608P Etiology and Perceived Meaning of Substance Use Among Gang-Affiliated Refugee Youth in Urban Kenya

Schedule:
Sunday, January 16, 2022
Marquis BR Salon 6, ML 2 (Marriott Marquis Washington, DC)
* noted as presenting author
Nicole George, MSW, Doctoral Student, Virginia Commonwealth University, Richmond, VA
Hyojin Im, PhD, Associate Professor, Virginia Commonwealth University, Richmond, VA
Background & Purpose: Refugee youth who have experienced prolonged exposure to cumulative traumas before and during forced migration are at high risk of developing mental and behavioral health issues. Living in resource-poor and highly adverse circumstances, some refugee youth displaced in urban settings use substances as a means to cope with negative consequences of trauma and concurrent challenges. Specifically, among vulnerable or high-risk youths identifying as victims or perpetrators of community violence, substance use has become part of their daily routines, a mechanism for survival, and holds cultural significance behind its use. This study aims to explore underlying causes of substance use and their meaning in the context of forced migration and refugee traumas within the Somali refugee community in low-resource urban settings.

Methods: The study was conducted in Eastleigh, a Somali-populated community in urban Kenya. Using a chain-referral sampling method, the research team identified and recruited a total of 20 gang-affiliated Somali refugee youth (14 males and 6 females), whose ages range from 17 to 29 (M=21.94, SD= 2.97).

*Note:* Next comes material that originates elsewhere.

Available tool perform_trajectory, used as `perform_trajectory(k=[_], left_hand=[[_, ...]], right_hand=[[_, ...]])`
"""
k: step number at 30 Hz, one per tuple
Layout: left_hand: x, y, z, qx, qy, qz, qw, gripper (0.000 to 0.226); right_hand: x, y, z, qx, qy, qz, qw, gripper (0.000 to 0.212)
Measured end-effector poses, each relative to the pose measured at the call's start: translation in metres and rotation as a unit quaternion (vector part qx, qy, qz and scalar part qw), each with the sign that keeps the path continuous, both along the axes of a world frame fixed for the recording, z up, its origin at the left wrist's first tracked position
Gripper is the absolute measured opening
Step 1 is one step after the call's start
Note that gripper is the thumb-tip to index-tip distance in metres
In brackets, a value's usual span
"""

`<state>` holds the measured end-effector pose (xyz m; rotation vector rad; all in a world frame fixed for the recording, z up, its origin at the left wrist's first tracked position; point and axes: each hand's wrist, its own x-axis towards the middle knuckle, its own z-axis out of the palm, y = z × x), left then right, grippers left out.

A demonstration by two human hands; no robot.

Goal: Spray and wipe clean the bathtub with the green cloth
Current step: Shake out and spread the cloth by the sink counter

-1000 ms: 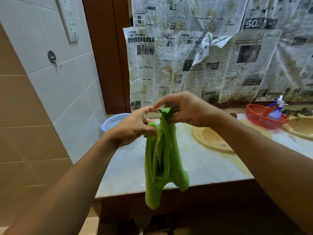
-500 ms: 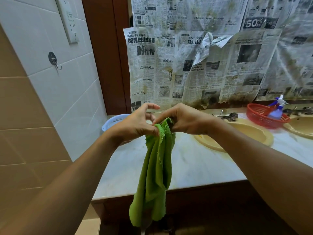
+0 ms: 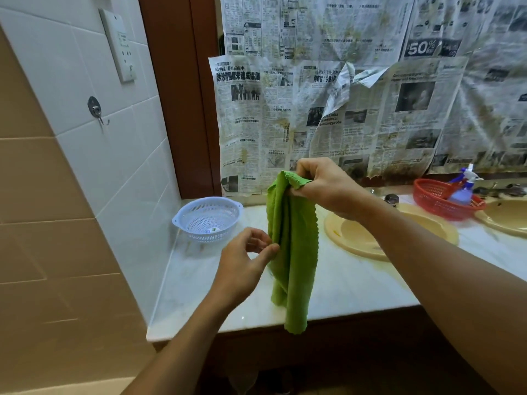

We conducted in-depth individual interviews with a semi-structured interview guide to explore the meaning and causes as well as the patterns of substance use in the context of refugee traumas and gang-group activities. Researchers matched interviewer and interviewee by gender due to gender-specific and sensitive topics and one male and one female multilingual Somali youth leaders conducted interviews in either Somali or English /Sheng (a Swahili and English-based cant) and transcribed them word by word into English. A hybrid thematic analysis that combines an inductive coding and a priori template was utilized for qualitative data analysis.

Results: Findings showed that all gang-affiliated refugee youth utilized a variety of substances such as khat or miraa, cigarettes, shisha, and alcohol are utilized, either solely or combined. Our analysis revealed a few overarching themes that highlight a pathway to substance use, which includes: 1) searching for protection; 2) coping with past and current trauma; 3) stuck in substance use; and 4) vicious cycle of trauma. Substance use is a way to build bonding with peers while involving in culturally and socially deviant behaviors to show their frustration, anger and resistance to the community that failed to provide protection and basic necessities. Substance use became a means for survival as well as an immediate reliever of psychological pains and anxiety when these youth deal with haunting memories from past traumas to current adversities as the perpetrator as well as victim of social conflicts and community violence.

Conclusion: Findings revealed how cumulative traumas have created the vicious cycle of violence and substance use as means to cope with painful memories and unmet needs through gang affiliation. Our results provide further insight to the shifted meaning of substance use in the Somali community as social structures and support systems collapsed due to war and prolonged displacement. This study provides practitioners and policy makers with further insights on coping mechanisms of vulnerable refugee youth and implications for contextually-relevant interventions to build community resilience and coping resources.